Barbara Farnsworth, the manager of community health improvement at Dartmouth-Hitchcock, said she and others at D-H are working to implement Gov. Chris Sununu’s updated plan, which he announced on Thursday, to begin rolling out vaccines to people over 65 and people with more than one underlying health condition beginning later this month. Farnsworth said the health system had ordered vaccine and gotten staff ready to distribute vaccines to people over 75, but will be shifting gears to provide vaccines to the broader category of older adults sooner.

“We are working around the clock,” she said.

Farnsworth didn’t have a date yet for when D-H would begin vaccinating patients and she said that healthy people who qualify for the vaccines ought to look to the state’s fixed sites, rather than their health care provider, for a vaccine. More information about COVID-19 vaccines for New Hampshire residents is available at vaccines.nh.gov.
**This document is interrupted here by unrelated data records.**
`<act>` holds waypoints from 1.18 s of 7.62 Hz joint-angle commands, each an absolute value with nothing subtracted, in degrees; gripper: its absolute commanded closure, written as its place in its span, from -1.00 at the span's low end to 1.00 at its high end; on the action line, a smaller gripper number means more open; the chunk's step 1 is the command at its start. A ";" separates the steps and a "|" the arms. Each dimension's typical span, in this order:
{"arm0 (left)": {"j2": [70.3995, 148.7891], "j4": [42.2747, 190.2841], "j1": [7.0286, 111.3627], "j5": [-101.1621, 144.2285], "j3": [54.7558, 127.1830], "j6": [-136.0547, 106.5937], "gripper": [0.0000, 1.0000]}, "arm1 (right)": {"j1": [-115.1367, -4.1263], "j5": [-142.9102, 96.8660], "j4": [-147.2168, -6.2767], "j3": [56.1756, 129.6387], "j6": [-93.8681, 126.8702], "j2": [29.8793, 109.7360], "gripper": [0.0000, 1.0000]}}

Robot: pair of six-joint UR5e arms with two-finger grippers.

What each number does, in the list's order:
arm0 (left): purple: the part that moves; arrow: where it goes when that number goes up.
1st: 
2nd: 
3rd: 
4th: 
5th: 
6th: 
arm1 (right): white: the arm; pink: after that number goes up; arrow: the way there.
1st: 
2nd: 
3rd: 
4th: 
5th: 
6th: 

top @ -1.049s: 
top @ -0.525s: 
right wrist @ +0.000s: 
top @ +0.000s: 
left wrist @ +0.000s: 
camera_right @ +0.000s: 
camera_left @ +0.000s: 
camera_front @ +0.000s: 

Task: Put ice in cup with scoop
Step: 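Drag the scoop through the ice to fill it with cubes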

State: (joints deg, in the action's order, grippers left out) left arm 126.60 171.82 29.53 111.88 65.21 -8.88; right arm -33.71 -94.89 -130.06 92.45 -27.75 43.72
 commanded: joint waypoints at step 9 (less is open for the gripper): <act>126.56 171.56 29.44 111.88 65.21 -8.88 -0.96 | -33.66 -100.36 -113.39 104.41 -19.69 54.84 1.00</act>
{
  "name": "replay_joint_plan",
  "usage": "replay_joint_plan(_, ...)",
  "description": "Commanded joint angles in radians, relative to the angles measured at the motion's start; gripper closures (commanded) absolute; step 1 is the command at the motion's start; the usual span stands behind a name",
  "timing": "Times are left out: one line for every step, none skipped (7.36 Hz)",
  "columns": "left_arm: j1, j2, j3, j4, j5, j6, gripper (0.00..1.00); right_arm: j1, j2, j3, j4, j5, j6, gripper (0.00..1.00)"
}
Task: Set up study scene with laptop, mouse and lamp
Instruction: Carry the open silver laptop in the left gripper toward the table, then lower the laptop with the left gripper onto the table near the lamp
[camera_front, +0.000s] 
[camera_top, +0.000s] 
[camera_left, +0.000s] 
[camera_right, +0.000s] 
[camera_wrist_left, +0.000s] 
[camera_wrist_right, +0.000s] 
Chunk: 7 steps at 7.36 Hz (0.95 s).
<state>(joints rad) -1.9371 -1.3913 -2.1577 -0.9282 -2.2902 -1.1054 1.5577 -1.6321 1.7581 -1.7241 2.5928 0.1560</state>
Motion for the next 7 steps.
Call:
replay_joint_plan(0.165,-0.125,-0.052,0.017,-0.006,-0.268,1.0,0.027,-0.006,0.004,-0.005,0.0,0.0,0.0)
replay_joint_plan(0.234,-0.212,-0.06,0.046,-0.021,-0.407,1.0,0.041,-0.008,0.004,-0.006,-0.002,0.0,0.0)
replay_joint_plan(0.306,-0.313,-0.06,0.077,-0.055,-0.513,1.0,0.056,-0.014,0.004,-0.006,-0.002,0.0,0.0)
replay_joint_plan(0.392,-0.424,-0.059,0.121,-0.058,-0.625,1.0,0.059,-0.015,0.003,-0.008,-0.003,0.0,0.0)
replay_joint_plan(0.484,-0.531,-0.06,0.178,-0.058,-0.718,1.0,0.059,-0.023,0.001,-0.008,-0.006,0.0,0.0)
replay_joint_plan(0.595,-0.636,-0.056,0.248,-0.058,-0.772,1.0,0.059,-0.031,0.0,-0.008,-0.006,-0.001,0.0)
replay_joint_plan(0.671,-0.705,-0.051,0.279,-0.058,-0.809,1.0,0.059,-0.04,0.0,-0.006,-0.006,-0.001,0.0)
Registrations for Granite Staters 65 and older and those with underlying medical conditions begins on Jan. 22 and vaccinations at state-run clinics begin on Jan. 26.

In Vermont, online and telephone registrations for residents 75 and older begins on Jan. 25.

More information is available at healthvermont.gov/covid-19/vaccine/about-covid-19-vaccines-vermont.

Health care providers in both states have asked that people avoid calling their medical providers in order to get more information about the vaccines.

On Friday, Dartmouth-Hitchcock sent an email to current patients urging them to prepare for the vaccine rollout by creating a myD-H account through which patients will be able to schedule appointments once vaccines are available. The health system also will be hosting a Facebook Live event on Tuesday at noon to discuss COVID-19 vaccines.

Once more doses are available, Fedrizzi said he expects medical practices, visiting nurse associations, retail pharmacies and the National Guard will all play a role in getting them out to Vermonters as they become eligible and sign up to receive it.

The Health Department’s clinics in White River Junction and Randolph will be run by state employees as well as medical reserve corps volunteers, Fedrizzi said. He asked that those who are interested in helping with the vaccine rollout register to become members of the Upper Valley Medical Reserve Corps. Registration is available at http://oncallforvt.org.

On the New Hampshire side of the Upper Valley, public health officials are seeking a new, larger location to serve as the fixed site for vaccinating residents in the Lebanon area, said Nenia Corcoran, emergency preparedness coordinator for the Upper Valley Public Health network.

The current site, one of 13 fixed sites around the state, is the Lebanon armory on Heater Road. So far, it has been used for vaccinating health care workers not employed by hospitals or long-term care facilities, as well as first responders. The Lebanon site is run by workers shared by another of the state’s sites, so it has only been open two or three days a week, Corcoran said. But she said she hopes it will be open five days a week “at some point.”

New Hampshire aims to complete Phase 1b — including those over 65 and those with more than one of several specific medical conditions — by the end of March; and then move on to teachers and child care providers, she said.

“The purpose of these tiers is to prevent deaths and hospitalizations,” she said.